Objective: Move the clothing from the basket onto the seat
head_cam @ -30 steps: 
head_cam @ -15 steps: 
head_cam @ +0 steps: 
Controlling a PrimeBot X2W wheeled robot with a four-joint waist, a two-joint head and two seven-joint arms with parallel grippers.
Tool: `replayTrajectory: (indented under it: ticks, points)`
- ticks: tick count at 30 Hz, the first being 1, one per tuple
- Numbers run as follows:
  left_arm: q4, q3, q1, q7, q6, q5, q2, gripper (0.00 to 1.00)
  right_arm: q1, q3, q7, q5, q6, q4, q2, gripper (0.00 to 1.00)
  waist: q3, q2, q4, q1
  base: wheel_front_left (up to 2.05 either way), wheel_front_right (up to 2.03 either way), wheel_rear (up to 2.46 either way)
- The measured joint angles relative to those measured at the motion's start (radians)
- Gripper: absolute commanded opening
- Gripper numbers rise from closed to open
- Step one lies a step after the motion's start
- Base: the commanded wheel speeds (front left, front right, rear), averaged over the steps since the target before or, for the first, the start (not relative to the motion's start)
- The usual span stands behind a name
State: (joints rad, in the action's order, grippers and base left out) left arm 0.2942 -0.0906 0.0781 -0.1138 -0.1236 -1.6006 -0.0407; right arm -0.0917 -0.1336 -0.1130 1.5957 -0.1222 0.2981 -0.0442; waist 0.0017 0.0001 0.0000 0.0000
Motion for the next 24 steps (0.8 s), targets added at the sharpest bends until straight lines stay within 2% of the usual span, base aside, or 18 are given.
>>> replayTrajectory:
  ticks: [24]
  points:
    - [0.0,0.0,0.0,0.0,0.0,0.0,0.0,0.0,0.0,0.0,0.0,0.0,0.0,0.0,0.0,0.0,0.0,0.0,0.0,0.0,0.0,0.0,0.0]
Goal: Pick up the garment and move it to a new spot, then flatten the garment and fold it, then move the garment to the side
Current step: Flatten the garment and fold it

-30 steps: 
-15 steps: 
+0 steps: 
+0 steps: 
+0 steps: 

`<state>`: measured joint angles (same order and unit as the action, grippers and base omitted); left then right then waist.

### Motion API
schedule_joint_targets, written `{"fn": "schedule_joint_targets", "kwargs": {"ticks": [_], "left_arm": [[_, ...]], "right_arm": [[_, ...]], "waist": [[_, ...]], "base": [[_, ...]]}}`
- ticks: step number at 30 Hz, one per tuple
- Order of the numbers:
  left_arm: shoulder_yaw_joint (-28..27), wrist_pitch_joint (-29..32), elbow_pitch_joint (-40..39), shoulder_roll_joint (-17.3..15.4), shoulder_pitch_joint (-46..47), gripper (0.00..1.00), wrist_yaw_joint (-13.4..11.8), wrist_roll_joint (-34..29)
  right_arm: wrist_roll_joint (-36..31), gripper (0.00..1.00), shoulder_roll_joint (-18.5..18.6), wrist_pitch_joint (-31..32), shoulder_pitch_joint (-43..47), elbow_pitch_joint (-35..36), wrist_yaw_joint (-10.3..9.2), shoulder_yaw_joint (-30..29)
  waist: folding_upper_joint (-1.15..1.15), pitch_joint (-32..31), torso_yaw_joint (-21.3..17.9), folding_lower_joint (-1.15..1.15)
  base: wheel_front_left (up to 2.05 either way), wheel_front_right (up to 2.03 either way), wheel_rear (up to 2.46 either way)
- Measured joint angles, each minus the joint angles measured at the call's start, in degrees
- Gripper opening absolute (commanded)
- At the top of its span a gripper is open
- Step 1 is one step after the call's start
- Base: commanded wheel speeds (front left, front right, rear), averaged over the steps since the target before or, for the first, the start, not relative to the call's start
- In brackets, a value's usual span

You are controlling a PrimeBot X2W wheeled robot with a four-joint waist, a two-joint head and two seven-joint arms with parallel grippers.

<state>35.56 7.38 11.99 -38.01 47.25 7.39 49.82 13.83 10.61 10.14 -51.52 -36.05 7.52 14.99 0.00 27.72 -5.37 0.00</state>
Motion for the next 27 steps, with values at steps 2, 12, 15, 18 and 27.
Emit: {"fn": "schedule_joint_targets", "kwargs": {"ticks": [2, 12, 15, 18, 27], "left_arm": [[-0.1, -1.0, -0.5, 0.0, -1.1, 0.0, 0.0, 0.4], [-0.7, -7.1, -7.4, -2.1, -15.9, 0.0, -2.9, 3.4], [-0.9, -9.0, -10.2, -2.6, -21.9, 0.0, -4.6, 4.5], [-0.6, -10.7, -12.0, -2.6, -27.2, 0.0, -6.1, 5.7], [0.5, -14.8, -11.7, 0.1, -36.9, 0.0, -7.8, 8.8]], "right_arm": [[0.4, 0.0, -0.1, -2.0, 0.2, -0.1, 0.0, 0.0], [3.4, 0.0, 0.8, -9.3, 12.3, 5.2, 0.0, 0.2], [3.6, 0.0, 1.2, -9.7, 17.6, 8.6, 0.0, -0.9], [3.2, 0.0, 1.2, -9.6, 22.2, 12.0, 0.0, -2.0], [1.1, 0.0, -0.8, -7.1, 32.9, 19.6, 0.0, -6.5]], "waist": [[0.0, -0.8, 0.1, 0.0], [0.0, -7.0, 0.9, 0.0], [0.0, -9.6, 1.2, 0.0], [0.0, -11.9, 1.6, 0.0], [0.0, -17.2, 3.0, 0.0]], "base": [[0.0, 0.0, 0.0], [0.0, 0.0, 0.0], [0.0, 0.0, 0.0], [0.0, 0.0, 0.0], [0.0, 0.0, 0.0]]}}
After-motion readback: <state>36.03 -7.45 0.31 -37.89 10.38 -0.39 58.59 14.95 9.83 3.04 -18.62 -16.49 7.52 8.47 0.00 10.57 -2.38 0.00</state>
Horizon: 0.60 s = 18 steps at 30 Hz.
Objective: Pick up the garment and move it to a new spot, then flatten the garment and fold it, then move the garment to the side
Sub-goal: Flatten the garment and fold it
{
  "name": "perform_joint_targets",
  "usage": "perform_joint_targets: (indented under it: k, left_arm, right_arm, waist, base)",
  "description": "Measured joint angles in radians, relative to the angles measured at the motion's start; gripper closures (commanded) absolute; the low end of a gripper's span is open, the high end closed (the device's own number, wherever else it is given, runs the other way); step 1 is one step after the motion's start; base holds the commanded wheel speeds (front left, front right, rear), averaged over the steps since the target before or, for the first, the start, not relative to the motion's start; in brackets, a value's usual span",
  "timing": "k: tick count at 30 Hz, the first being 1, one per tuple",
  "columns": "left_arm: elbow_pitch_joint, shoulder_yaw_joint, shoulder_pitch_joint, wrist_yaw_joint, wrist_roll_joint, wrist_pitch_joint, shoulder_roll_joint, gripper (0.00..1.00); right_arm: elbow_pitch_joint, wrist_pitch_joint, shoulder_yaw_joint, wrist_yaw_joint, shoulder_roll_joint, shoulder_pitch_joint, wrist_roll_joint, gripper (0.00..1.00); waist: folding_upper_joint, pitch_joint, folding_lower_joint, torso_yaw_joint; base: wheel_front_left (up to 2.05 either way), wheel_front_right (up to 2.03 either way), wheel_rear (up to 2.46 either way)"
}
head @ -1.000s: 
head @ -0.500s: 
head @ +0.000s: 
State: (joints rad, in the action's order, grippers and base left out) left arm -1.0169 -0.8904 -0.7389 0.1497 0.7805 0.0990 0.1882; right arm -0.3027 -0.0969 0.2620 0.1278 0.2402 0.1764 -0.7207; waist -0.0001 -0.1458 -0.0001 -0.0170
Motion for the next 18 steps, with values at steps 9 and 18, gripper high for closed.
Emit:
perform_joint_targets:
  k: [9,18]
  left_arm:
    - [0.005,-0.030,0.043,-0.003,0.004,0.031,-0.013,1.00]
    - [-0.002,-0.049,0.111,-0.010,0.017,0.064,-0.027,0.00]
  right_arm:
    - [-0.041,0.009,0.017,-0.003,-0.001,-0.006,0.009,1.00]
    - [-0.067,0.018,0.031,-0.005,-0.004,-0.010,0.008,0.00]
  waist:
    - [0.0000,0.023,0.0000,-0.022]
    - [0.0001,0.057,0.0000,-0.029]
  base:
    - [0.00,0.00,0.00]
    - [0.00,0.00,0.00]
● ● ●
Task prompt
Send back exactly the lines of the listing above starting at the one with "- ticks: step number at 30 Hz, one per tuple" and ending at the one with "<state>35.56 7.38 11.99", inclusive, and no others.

Solution
- ticks: step number at 30 Hz, one per tuple
- Order of the numbers:
  left_arm: shoulder_yaw_joint (-28..27), wrist_pitch_joint (-29..32), elbow_pitch_joint (-40..39), shoulder_roll_joint (-17.3..15.4), shoulder_pitch_joint (-46..47), gripper (0.00..1.00), wrist_yaw_joint (-13.4..11.8), wrist_roll_joint (-34..29)
  right_arm: wrist_roll_joint (-36..31), gripper (0.00..1.00), shoulder_roll_joint (-18.5..18.6), wrist_pitch_joint (-31..32), shoulder_pitch_joint (-43..47), elbow_pitch_joint (-35..36), wrist_yaw_joint (-10.3..9.2), shoulder_yaw_joint (-30..29)
  waist: folding_upper_joint (-1.15..1.15), pitch_joint (-32..31), torso_yaw_joint (-21.3..17.9), folding_lower_joint (-1.15..1.15)
  base: wheel_front_left (up to 2.05 either way), wheel_front_right (up to 2.03 either way), wheel_rear (up to 2.46 either way)
- Measured joint angles, each minus the joint angles measured at the call's start, in degrees
- Gripper opening absolute (commanded)
- At the top of its span a gripper is open
- Step 1 is one step after the call's start
- Base: commanded wheel speeds (front left, front right, rear), averaged over the steps since the target before or, for the first, the start, not relative to the call's start
- In brackets, a value's usual span

You are controlling a PrimeBot X2W wheeled robot with a four-joint waist, a two-joint head and two seven-joint arms with parallel grippers.

<state>35.56 7.38 11.99 -38.01 47.25 7.39 49.82 13.83 10.61 10.14 -51.52 -36.05 7.52 14.99 0.00 27.72 -5.37 0.00</state>

The work on this exercise has been finished.